_DESCRIPTION OF THE TASK_
Set down, please, exactly the lines below that run from the line with "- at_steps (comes" to the line with "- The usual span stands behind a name", both lines included.

═══ RECORDED DATA ═══

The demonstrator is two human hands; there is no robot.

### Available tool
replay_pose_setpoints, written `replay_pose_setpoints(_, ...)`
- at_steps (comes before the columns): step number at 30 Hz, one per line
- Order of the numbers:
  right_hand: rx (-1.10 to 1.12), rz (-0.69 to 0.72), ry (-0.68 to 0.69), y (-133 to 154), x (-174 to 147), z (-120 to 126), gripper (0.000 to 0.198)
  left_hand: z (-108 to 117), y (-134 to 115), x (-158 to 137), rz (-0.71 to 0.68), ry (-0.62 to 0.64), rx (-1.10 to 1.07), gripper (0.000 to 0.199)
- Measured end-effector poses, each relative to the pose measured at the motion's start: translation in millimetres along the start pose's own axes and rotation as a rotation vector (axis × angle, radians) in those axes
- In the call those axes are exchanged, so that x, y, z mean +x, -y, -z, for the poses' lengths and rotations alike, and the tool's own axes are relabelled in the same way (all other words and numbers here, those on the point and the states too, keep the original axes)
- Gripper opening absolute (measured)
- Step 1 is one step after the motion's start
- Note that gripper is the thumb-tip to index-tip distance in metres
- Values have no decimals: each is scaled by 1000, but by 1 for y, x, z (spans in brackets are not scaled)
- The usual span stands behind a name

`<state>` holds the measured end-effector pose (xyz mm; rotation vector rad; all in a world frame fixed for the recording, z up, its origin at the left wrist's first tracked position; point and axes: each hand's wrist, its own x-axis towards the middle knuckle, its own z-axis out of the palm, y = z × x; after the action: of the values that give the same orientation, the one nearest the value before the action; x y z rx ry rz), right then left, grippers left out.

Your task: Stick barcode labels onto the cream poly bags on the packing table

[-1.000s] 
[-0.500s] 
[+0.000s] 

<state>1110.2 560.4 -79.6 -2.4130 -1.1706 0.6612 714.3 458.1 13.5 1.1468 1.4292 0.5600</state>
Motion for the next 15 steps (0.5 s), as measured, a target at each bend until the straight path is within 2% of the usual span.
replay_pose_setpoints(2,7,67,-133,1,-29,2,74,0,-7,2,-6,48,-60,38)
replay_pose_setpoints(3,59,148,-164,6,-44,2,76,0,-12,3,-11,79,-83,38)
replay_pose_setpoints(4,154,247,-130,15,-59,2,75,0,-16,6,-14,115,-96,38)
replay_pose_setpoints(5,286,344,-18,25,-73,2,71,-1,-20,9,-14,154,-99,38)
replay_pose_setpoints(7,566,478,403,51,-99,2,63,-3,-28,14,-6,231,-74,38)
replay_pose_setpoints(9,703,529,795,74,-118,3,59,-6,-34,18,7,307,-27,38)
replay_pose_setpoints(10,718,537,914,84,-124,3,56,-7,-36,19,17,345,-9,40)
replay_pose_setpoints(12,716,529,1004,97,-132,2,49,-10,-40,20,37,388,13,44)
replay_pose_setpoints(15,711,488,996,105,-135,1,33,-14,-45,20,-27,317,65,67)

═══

_THE ANSWER_
- at_steps (comes before the columns): step number at 30 Hz, one per line
- Order of the numbers:
  right_hand: rx (-1.10 to 1.12), rz (-0.69 to 0.72), ry (-0.68 to 0.69), y (-133 to 154), x (-174 to 147), z (-120 to 126), gripper (0.000 to 0.198)
  left_hand: z (-108 to 117), y (-134 to 115), x (-158 to 137), rz (-0.71 to 0.68), ry (-0.62 to 0.64), rx (-1.10 to 1.07), gripper (0.000 to 0.199)
- Measured end-effector poses, each relative to the pose measured at the motion's start: translation in millimetres along the start pose's own axes and rotation as a rotation vector (axis × angle, radians) in those axes
- In the call those axes are exchanged, so that x, y, z mean +x, -y, -z, for the poses' lengths and rotations alike, and the tool's own axes are relabelled in the same way (all other words and numbers here, those on the point and the states too, keep the original axes)
- Gripper opening absolute (measured)
- Step 1 is one step after the motion's start
- Note that gripper is the thumb-tip to index-tip distance in metres
- Values have no decimals: each is scaled by 1000, but by 1 for y, x, z (spans in brackets are not scaled)
- The usual span stands behind a name

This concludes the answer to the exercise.